Они шли по самой бровке обрыва и смотрели вниз. Мы застыли. Нас заливал солнечный свет, и я испытывал такое ощущение, будто стою голышом. Солдаты спускались по камням, оглядывая тропу.
— Ты видишь? — спросила Мери, схватив меня за плечо.
— Конечно.
— Не солдат, а слонов. В зелени на первом уступе, почти на одном уровне с нами.
Теперь и я разглядел их на тропе, по которой мы спускались. Серые силуэты опасливо двигались вниз. Вдруг один слон резко сел на задние ноги и заскользил. Подъехав на крупе к самому обрыву, он остановился. Мы смотрели на них до тех пор, пока все стадо не спустилось таким образом вниз и не скрылось в густом кустарнике на другой террасе.
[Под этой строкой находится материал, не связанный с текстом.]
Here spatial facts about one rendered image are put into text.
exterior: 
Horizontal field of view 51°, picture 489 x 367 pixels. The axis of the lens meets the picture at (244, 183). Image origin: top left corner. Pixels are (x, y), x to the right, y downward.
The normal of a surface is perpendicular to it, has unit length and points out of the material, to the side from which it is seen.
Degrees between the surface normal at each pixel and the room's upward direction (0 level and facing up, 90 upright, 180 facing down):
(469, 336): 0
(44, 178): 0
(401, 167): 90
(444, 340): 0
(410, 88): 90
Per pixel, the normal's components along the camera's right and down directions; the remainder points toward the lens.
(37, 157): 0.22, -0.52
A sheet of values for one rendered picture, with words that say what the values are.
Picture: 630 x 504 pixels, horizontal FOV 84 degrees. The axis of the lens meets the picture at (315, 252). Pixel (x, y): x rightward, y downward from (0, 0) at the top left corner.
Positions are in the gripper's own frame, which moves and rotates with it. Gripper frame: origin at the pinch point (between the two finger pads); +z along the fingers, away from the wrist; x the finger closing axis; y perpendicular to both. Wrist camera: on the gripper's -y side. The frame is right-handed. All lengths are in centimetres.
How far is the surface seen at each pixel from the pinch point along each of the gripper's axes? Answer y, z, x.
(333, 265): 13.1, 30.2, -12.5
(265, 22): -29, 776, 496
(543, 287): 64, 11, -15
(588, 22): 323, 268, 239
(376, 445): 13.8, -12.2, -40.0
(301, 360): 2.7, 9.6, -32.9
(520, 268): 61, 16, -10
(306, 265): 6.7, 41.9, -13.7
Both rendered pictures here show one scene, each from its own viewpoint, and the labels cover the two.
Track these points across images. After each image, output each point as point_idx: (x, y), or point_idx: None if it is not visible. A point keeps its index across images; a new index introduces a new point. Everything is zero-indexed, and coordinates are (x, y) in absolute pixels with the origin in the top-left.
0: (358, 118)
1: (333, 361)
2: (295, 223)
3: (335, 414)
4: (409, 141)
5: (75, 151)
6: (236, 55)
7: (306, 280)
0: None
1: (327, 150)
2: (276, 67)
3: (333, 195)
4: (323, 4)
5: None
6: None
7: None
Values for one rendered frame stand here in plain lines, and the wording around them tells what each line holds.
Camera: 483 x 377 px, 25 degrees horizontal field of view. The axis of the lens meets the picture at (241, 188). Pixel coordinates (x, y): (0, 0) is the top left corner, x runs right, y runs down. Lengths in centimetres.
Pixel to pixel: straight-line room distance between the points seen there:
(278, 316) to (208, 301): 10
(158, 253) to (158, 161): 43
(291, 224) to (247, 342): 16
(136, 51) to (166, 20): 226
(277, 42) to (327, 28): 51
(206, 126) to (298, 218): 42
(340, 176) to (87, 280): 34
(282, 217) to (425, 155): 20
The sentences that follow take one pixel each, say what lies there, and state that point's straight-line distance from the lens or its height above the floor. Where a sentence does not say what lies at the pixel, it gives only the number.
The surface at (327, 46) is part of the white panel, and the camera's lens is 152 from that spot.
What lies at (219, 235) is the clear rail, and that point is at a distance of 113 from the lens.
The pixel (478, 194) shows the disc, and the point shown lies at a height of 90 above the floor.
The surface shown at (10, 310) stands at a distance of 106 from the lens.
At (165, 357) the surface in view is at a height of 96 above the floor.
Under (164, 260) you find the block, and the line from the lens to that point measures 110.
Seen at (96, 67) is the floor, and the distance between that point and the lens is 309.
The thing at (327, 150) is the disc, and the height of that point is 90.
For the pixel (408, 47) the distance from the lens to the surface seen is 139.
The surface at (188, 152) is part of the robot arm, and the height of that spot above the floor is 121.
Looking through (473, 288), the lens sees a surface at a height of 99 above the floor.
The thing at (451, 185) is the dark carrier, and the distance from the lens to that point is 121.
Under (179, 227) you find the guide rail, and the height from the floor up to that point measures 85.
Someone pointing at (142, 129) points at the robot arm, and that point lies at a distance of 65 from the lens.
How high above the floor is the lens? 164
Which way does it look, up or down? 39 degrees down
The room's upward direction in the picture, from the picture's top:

— Никогда не подумала бы, что это возможно,— выдохнула Мери.— Тембо говорил, что в Абердарах и Нгоронгоро слоны ходят вверх и вниз по крутым горным тропам, но сама я такого не видела и не верила в это. Теперь патрулю в ущелье не спуститься, пока слоны стоят на тропе. Они затоптали наши следы!
Как я жалел, что со мной нет камеры. Какие кадры можно было снять, будь солнце у нас за спиной и не торчи тут этот патруль! Это был бы уникальный фильм: никогда прежде такое не снималось на пленку!
Каранджа опять зашипел на нас, и мы больше не разговаривали, молча глядя на край ущелья, где стояли солдаты, и на слонов, медленно спускавшихся по тропе. Прошло почти полчаса. Наконец патрульные собрались вместе и отправились обратно в лес.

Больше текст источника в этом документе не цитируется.